# DPF regeneration minimum driving cycle and verification.



## Doug Huffman (Apr 25, 2015)

I am a new owner of a 47K mile CPO 2012 X5 xDrive 35d. I live on a small Island with ~100 miles of paved road and 200 feet elevation change. I am becoming paranoid of chronic short trips' effect on the DPF. Local mileage is 20 mpg, highway mileage is 28 mpg. The Carly for BMW dongle is here, but a smartphone will not be delivered until late next week.

Will someone please recommend a minimum driving cycle that should enable active DPF regeneration, and a way to verify regeneration has occurred, please? Perhaps something like; drive 25 miles in direct drive, not overdrive, and observe elevated idle engine rpm for verification.

On asking BMW SA about Engine Operating Temperature effect of an aged thermostat, I was blown off with "It will set a DTC." LOL, yeah, a failed DPF DTC requiring application of $$$ to clear.

Thanks for your attention.


----------



## Nadir Point (Dec 6, 2013)

I think you should consider getting a vehicle more suitable to your environment, rather than trying to somehow adapt the X5 to survive there.


----------



## Hoooper (Jun 17, 2013)

Find some area that you can drive consistently for at least 15 minutes without stopping or at least without stopping for long. The higher the speed the better.


----------



## Flying Ace (Jan 26, 2015)

Here's the conditions that'll trigger the regen:

http://www.bimmerfest.com/forums/attachment.php?attachmentid=503749&d=1429068279

DDE parameters are based on:
1. average distance driven
2. average speed driven
3. temperature of DPF 
4. values from the exhaust pressure sensor

Further confirmation that, if the car is a city car, one should at least drive it for 30 minutes for more on highway once a week (presumably on the weekends or on a road trip) to trigger the continuous regen.


----------



## Doug Huffman (Apr 25, 2015)

Nadir Point said:


> I think you should consider getting a vehicle more suitable to your environment, rather than trying to somehow adapt the X5 to survive there.


Read my introduction http://www.bimmerfest.com/forums/showthread.php?t=848753 to see the kind of roads I live on - and the challenges of living on them.

It is an interesting coincidence that 'adaptation' is what VW calls coding. I adapt my lifestyle and habits to wanting what I have, rather than having what I want.


----------



## Flying Ace (Jan 26, 2015)

Doug Huffman said:


> Read my introduction http://www.bimmerfest.com/forums/showthread.php?t=848753 to see the kind of roads I live on - and the challenges of living on them.
> 
> It is an interesting coincidence that 'adaptation' is what VW calls coding. I adapt my lifestyle and habits to wanting what I have, rather than having what I want.

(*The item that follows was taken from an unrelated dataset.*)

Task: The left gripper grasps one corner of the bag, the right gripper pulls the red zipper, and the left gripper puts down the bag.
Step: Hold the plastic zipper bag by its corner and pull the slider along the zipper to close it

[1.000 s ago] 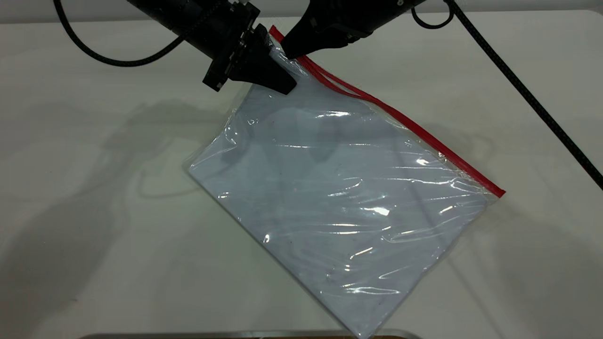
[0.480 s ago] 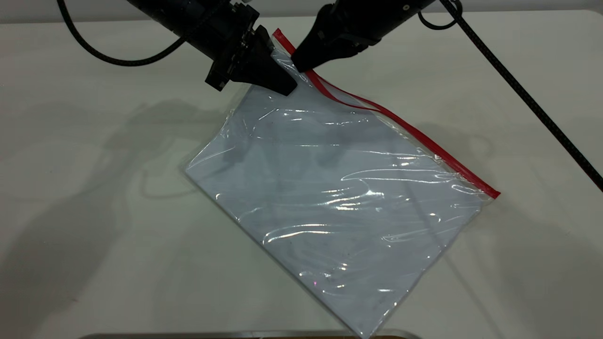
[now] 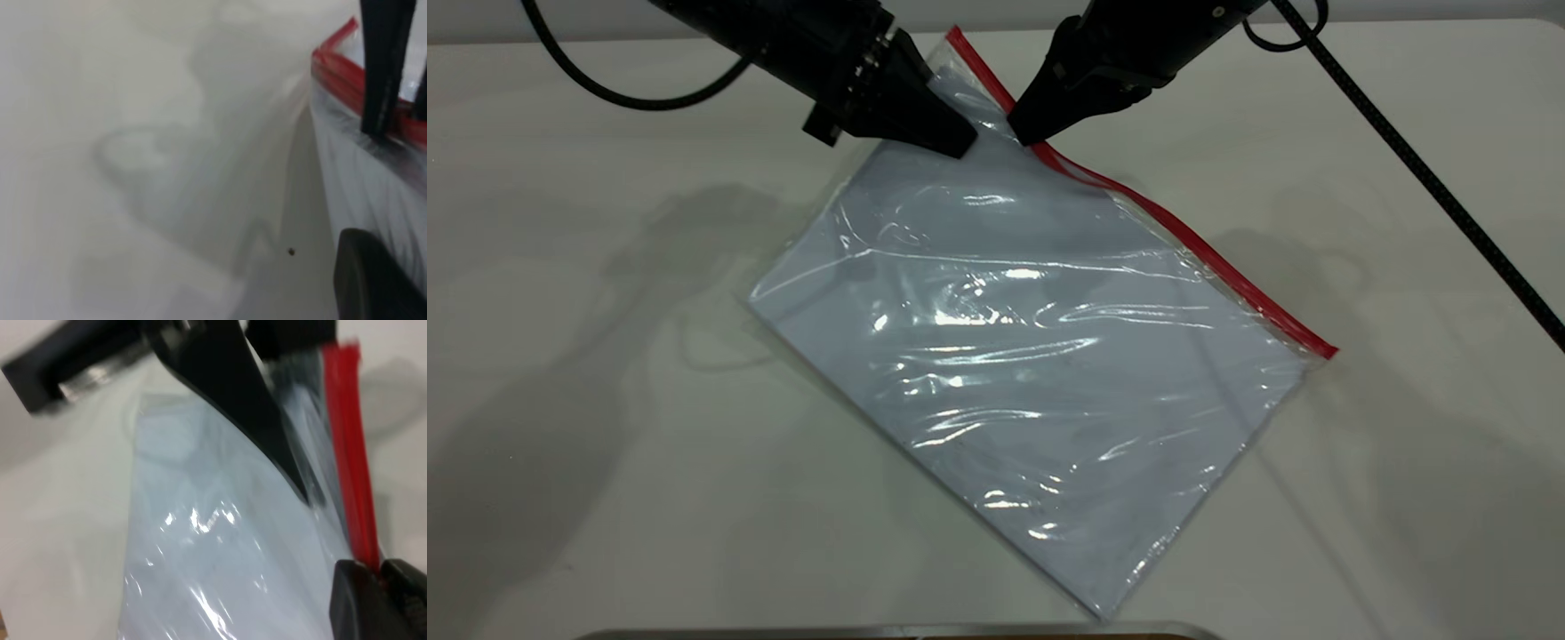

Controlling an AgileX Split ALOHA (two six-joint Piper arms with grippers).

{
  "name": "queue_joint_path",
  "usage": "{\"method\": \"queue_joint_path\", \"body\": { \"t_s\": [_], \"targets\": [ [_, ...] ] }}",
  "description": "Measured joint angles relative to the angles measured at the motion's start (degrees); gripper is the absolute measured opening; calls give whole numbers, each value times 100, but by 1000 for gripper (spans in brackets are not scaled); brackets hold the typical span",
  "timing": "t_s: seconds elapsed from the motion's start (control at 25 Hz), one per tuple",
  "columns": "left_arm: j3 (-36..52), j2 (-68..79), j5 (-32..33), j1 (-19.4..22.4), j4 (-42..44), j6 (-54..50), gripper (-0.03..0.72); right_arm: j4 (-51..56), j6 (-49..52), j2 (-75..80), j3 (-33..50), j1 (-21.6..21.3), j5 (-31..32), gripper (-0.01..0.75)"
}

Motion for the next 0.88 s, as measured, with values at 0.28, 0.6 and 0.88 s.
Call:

so how much does it cost to get off your island?

b/c my opinion is you should drive it once a week at highway speeds on the mainland for a good 45 minutes to trigger the regen cycle. I know it's not ideal to drive for the sake of driving, but that's the situation you're in. The other option is not to drive the X5.

I also have a similar driving habit. The X5d is my wife's car, and she drives 2-3 miles to a train station daily. However, on the weekend, the X5d is our weekend car and we give it a good 40-60 miles highway drive weekly (not intentionally, but just where we want to go tend to be further away).

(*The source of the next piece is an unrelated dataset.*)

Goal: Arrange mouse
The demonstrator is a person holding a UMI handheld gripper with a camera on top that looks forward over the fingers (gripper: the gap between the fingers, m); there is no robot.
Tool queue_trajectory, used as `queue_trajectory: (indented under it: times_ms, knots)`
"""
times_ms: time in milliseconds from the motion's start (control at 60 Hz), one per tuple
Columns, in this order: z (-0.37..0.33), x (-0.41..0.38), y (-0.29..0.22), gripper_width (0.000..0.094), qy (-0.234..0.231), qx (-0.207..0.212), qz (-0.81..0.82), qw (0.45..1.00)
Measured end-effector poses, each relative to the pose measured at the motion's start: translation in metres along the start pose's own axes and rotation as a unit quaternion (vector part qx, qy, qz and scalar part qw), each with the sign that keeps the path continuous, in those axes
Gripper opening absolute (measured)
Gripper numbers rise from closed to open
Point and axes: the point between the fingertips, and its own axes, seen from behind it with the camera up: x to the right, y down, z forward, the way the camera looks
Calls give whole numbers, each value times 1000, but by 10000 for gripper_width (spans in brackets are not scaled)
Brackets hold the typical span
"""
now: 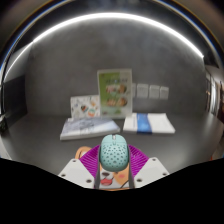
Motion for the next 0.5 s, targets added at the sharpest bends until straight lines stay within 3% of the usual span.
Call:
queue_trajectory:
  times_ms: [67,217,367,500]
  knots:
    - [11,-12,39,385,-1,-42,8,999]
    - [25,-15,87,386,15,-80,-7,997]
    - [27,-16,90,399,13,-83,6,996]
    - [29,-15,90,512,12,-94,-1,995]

The X5 is also our long distance vacation vehicle as well, so we've already been on 3 trips already that required highway driving between 2-9 hours.


----------



## Doug Huffman (Apr 25, 2015)

Did'ja look at the image of the road? It was built that way _just for architectural _ fun. When the ferries are infrequent, it's fun to drive on cruise control. 
https://s-media-cache-ak0.pinimg.com/736x/4e/54/c3/4e54c3054a6efbb63baf5ce5c206940d.jpg But it costs $40 round trip, me and the BMW.

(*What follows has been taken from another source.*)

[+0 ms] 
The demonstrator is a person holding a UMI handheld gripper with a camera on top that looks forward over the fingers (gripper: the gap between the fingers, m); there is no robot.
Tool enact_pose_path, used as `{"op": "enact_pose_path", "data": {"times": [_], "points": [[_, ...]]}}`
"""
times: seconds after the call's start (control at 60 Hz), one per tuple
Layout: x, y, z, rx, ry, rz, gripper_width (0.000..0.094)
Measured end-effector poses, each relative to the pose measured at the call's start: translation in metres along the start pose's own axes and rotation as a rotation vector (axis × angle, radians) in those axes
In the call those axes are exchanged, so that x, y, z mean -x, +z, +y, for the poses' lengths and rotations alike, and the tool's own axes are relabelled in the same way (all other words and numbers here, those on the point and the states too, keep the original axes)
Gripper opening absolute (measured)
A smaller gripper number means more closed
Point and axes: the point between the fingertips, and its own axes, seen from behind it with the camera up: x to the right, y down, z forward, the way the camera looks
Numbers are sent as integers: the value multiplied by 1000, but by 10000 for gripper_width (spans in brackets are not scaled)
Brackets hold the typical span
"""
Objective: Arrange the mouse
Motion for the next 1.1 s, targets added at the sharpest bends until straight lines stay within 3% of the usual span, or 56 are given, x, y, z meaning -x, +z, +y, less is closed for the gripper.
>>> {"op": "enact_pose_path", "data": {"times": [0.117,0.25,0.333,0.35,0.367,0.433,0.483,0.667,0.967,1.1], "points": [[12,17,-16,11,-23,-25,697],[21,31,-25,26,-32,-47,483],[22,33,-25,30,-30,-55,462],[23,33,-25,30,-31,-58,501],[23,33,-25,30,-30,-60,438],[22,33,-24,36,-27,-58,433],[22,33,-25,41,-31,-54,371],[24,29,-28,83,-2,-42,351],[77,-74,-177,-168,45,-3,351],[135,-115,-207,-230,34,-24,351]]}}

Today I did an hour of spirited driving on the Island. I didn't look at the average speed. We'll see. I hope _Carly for BMW_ displays miles since last regeneration.

Thank y'all - all of you - for the suggestions. When I can make positive statements, then I will. My Galaxy S5 smartphone should arrive next week. I have avoided a smartphone until now, but I prefer it to a Windoze emulator on my Fedora linux computer.


----------



## Flying Ace (Jan 26, 2015)

I looked at a few google street views of the roads on the island. I doesn't appear you can do a consistent 55 mph lap around the island though.

Congrats on the Galaxy S5...it's a great reasonably priced android phone. I have never gotten my android phone to pair properly on the CIC system. Bluetooth calling and phone address book works, but the other stuff like streaming music and apps are a no go. I have a cradle as well, but I think it's an iphone cradle, though I read somewhere that I can get some plug that'll work for an android phone. I'm not too much into the infotainment system for me to care whether I get streaming and apps to work, but I'd like to try it out at least once.


----------



## jfxogara (Oct 26, 2012)

I believe BMWhat aka Carly for BMW has a feature you can add for $ that allows you to trigger a regen manually.


----------



## Doug Huffman (Apr 25, 2015)

Yes, the in-app costs $10.


----------



## Doug Huffman (Apr 25, 2015)

Yesterday I did 250 miles at 70+ mpg and ASH MASS increased by 0.1 grams, to 16.8 grams


----------